Aspirasi dari Bogor untuk Indonesia: Mahasiswa Desak Perubahan, DPRD Ambil Peran Sebagai Penyalur Suara Rakyat
Bogor – Aksi yang digelar Aliansi Badan Eksekutif Mahasiswa (BEM) Se-Bogor Raya pada Selasa (23/6/2026) tidak sekadar menjadi agenda penyampaian pendapat di ruang publik. Di balik barisan mahasiswa yang memenuhi kawasan Jalan Jenderal Sudirman, tersimpan pesan kuat tentang meningkatnya perhatian generasi muda terhadap arah kebijakan nasional.
Berbagai isu yang diangkat dalam aksi tersebut menunjukkan bahwa mahasiswa tidak hanya berbicara mengenai persoalan kampus, melainkan juga menyentuh isu-isu strategis yang berdampak langsung terhadap kehidupan masyarakat. Mulai dari program Makan Bergizi Gratis (MBG), stabilitas harga kebutuhan pokok, reformasi regulasi, hingga tuntutan pengesahan RUU Perampasan Aset dan pemberantasan mafia tanah menjadi fokus utama yang mereka suarakan.
Menariknya, aksi tersebut mendapat respons langsung dari unsur pimpinan daerah. Ketua DPRD Kota Bogor Adityawarman Adil bersama jajaran DPRD, Pemerintah Kota Bogor, TNI, dan Polri hadir menemui peserta aksi. Kehadiran para pemangku kebijakan itu mencerminkan adanya upaya membangun komunikasi yang lebih terbuka antara pemerintah dan kelompok masyarakat sipil.
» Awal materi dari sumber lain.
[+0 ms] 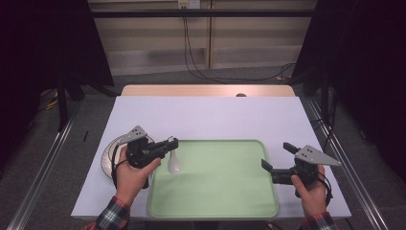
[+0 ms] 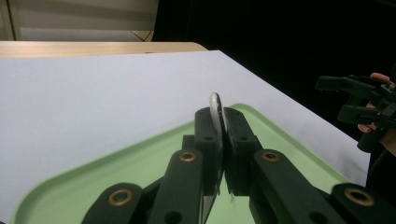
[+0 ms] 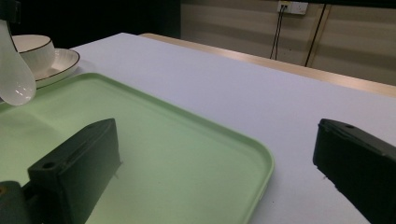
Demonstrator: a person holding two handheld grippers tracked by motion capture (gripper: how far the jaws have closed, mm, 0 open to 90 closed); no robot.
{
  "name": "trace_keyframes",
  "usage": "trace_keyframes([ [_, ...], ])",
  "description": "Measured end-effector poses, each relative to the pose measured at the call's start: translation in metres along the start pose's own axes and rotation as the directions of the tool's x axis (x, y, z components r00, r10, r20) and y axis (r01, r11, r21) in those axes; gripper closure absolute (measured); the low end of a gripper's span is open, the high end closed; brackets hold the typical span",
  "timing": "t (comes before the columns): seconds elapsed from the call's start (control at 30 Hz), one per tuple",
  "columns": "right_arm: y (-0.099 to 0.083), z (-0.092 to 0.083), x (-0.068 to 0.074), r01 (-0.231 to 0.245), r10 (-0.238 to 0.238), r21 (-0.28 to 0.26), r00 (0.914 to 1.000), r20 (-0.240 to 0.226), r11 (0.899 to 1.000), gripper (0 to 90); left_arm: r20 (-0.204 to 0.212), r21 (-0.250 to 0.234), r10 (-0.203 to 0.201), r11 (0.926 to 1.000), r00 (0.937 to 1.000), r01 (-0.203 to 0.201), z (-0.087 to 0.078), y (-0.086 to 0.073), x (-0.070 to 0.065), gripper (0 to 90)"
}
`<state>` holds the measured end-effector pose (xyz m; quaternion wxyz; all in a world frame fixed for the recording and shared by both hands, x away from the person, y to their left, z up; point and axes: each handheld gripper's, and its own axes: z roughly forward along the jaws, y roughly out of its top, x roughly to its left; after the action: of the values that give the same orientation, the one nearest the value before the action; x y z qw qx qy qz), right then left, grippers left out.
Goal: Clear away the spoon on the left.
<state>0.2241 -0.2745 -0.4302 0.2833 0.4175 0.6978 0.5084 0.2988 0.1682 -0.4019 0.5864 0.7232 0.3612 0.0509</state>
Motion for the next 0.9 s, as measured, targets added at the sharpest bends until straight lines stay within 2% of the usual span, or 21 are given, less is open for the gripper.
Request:
trace_keyframes([
  [0.9, 0.0, 0.001, 0.001, 0.001, -0.001, 0.001, 1.0, -0.004, 1.0, 0.2, 0.028, 0.054, -0.036, 0.998, 0.999, 0.035, 0.004, -0.028, -0.007, 85.5],
])
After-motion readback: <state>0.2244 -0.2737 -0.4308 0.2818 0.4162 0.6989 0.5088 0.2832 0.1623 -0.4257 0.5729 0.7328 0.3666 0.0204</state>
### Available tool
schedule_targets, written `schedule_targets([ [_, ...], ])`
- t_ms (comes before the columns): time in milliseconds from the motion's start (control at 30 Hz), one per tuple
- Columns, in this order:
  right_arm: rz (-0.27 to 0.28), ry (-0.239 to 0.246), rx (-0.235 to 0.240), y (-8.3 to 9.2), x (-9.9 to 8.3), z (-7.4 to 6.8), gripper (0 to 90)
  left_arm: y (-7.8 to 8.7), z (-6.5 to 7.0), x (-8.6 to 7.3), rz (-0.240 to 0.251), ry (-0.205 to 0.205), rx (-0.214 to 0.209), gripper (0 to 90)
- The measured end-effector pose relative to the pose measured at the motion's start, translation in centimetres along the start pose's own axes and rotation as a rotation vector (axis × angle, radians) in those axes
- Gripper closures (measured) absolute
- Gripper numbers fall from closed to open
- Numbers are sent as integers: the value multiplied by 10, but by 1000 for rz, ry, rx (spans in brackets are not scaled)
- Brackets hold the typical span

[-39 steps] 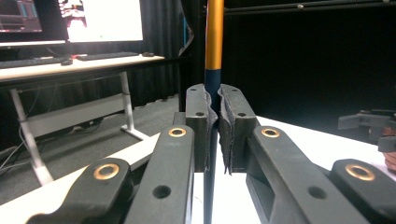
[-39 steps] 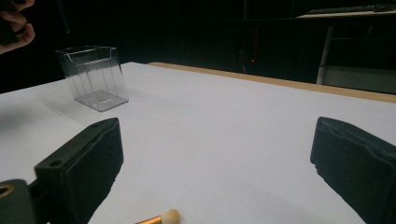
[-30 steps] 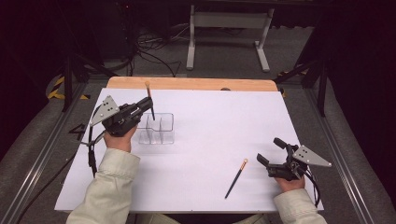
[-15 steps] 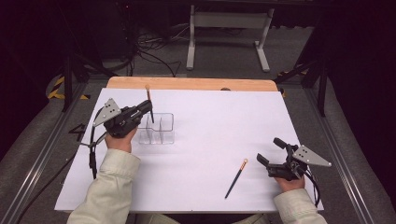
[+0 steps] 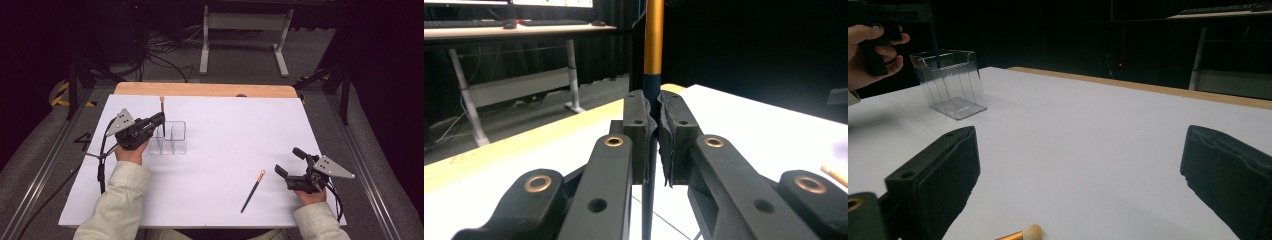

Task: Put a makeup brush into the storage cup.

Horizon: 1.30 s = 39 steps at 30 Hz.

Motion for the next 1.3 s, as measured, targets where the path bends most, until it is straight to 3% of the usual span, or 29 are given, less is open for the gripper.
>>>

Dalam dialog yang berlangsung di lokasi aksi, DPRD Kota Bogor menegaskan bahwa sebagian besar tuntutan mahasiswa berada dalam ranah kewenangan pemerintah pusat. Karena itu, pemerintah daerah tidak memiliki kapasitas untuk mengambil keputusan atas substansi tuntutan yang diajukan.
Meski demikian, DPRD Kota Bogor menyatakan kesediaannya untuk mengawal aspirasi tersebut agar dapat diteruskan kepada lembaga negara yang berwenang. Sikap tersebut dinilai sebagai bentuk pelaksanaan fungsi representasi yang melekat pada lembaga legislatif.
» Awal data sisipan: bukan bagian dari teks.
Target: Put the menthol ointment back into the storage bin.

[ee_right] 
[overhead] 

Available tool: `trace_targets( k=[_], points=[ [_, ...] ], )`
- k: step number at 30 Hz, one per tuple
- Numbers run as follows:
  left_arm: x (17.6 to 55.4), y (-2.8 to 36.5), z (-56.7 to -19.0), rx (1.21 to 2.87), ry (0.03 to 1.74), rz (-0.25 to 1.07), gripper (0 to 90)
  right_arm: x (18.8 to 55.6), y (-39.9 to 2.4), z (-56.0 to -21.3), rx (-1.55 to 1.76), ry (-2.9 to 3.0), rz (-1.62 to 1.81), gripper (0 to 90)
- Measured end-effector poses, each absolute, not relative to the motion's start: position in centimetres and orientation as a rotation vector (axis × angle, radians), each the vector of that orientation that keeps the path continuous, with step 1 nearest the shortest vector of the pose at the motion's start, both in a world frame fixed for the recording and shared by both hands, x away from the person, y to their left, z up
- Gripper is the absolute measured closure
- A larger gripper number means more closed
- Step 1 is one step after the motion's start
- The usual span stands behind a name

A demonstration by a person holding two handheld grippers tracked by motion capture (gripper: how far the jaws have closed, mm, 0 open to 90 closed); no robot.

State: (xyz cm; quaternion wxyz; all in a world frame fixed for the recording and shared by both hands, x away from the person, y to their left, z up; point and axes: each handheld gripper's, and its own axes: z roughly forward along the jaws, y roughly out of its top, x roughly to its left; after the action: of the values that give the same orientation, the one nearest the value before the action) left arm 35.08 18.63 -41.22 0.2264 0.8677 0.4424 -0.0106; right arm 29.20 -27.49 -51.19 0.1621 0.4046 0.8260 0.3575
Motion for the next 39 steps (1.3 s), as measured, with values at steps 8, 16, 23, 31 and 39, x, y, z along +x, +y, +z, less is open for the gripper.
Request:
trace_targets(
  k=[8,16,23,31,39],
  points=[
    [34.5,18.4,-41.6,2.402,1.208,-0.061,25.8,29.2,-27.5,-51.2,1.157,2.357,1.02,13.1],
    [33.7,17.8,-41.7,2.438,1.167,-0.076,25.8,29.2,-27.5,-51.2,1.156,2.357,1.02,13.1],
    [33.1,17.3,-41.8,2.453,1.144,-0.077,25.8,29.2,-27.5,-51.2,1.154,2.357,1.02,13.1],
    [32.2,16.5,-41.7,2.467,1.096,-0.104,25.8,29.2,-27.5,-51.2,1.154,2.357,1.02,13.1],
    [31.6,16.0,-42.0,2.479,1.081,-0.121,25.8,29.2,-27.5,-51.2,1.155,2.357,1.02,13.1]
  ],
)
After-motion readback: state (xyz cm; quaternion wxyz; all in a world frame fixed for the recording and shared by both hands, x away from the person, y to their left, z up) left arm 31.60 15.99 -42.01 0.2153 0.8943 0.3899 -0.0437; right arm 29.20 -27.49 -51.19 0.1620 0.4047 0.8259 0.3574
Bagi kalangan mahasiswa, langkah tersebut menjadi penting karena menunjukkan bahwa aspirasi publik tetap memiliki jalur konstitusional untuk sampai kepada pengambil kebijakan di tingkat nasional. Sementara bagi pemerintah daerah, momentum ini menjadi pengingat bahwa keterbukaan terhadap kritik merupakan bagian dari tata kelola pemerintahan yang demokratis.
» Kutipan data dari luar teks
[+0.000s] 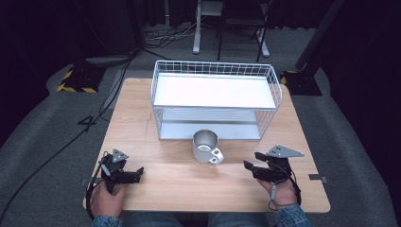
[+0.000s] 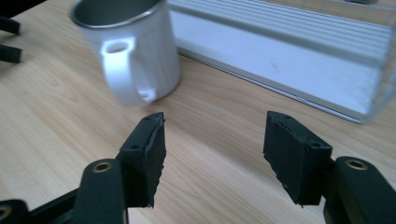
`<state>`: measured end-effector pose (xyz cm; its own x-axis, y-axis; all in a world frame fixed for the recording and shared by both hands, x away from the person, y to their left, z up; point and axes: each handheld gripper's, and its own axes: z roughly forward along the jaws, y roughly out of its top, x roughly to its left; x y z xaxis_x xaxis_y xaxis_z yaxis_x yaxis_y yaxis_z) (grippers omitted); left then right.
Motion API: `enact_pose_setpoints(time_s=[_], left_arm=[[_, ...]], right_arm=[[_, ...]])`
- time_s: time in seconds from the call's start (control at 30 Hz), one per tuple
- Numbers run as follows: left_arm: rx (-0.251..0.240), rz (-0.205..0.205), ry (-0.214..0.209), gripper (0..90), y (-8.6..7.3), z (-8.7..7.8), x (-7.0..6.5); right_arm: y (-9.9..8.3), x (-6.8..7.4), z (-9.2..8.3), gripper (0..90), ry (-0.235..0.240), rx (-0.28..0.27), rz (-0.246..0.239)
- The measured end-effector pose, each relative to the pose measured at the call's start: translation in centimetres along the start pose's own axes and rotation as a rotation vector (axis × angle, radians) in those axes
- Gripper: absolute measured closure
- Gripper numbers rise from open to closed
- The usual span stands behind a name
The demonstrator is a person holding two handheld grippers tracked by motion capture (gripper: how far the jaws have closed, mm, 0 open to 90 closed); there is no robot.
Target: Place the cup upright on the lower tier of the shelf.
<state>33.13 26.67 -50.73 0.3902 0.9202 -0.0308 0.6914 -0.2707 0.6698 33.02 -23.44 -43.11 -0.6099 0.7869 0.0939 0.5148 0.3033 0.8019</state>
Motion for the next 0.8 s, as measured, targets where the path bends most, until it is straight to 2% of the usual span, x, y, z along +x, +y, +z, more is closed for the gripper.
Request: enact_pose_setpoints(time_s=[0.57,0.8], left_arm=[[0.0,0.001,0.0,0.5,0.0,0.0,0.0],[0.0,0.0,0.0,0.5,0.0,0.0,0.0]], right_arm=[[2.2,4.1,3.2,39.2,0.16,0.026,-0.076],[2.7,4.5,4.8,39.5,0.169,0.039,-0.068]])
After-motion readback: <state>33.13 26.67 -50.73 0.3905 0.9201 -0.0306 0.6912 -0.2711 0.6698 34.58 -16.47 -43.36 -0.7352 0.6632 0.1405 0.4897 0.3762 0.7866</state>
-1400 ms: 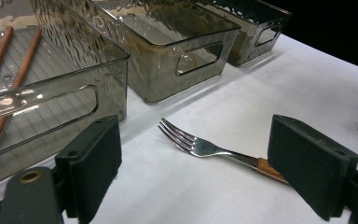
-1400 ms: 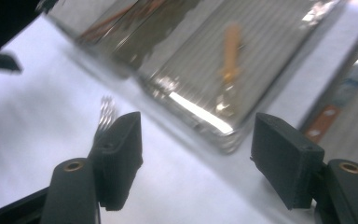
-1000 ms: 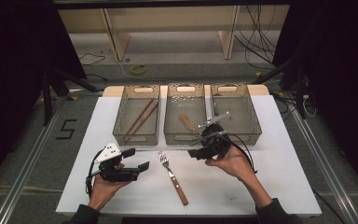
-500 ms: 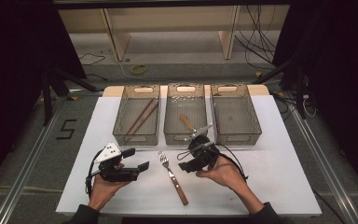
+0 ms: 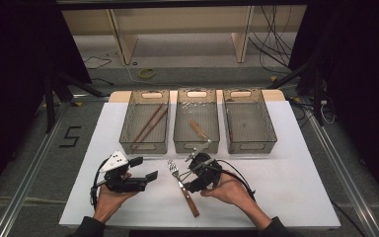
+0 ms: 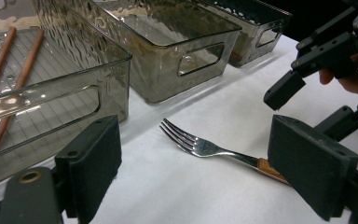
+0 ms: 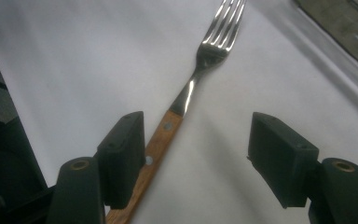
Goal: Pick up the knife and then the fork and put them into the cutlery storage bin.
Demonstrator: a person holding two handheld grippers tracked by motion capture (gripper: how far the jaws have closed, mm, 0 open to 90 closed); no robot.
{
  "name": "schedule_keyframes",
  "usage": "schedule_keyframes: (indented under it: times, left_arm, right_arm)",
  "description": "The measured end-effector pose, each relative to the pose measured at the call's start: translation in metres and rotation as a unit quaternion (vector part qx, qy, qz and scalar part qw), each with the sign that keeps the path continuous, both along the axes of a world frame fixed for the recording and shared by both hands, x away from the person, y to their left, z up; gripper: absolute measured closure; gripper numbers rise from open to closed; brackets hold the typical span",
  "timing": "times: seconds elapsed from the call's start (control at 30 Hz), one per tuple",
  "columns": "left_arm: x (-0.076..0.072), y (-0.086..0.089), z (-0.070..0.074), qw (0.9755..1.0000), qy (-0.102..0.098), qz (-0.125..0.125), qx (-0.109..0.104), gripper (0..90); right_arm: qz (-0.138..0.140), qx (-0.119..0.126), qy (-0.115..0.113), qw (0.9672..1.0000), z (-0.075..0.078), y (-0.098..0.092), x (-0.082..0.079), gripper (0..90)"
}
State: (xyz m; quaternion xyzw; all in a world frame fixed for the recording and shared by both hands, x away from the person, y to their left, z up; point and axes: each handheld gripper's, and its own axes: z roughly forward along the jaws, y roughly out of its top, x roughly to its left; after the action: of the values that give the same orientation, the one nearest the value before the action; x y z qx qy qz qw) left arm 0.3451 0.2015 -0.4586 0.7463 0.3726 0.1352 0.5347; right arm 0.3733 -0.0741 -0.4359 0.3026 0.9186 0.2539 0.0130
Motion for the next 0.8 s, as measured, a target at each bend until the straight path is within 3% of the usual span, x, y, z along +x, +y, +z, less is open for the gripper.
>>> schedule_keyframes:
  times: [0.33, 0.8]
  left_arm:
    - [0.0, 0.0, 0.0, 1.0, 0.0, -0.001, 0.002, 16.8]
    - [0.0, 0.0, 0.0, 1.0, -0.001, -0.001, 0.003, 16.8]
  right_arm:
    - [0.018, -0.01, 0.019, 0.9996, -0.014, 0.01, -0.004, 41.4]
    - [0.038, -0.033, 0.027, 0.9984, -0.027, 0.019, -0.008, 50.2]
Aksi berlangsung dalam suasana tertib dan kondusif. Tidak terlihat adanya gesekan antara peserta aksi dan aparat keamanan. Sebaliknya, suasana dialogis justru lebih menonjol sepanjang kegiatan berlangsung.
Pengamat menilai, fenomena meningkatnya partisipasi mahasiswa dalam menyikapi berbagai isu nasional merupakan sinyal bahwa generasi muda masih menaruh perhatian besar terhadap masa depan bangsa. Ketika ruang dialog tetap terjaga dan aspirasi mendapat saluran yang tepat, demonstrasi tidak lagi dipandang sebagai bentuk perlawanan semata, melainkan bagian dari proses demokrasi yang sehat.
Dari Kota Bogor, suara mahasiswa kembali mengingatkan bahwa kebijakan publik tidak hanya membutuhkan legitimasi hukum, tetapi juga legitimasi sosial dari masyarakat yang merasakan dampaknya secara langsung.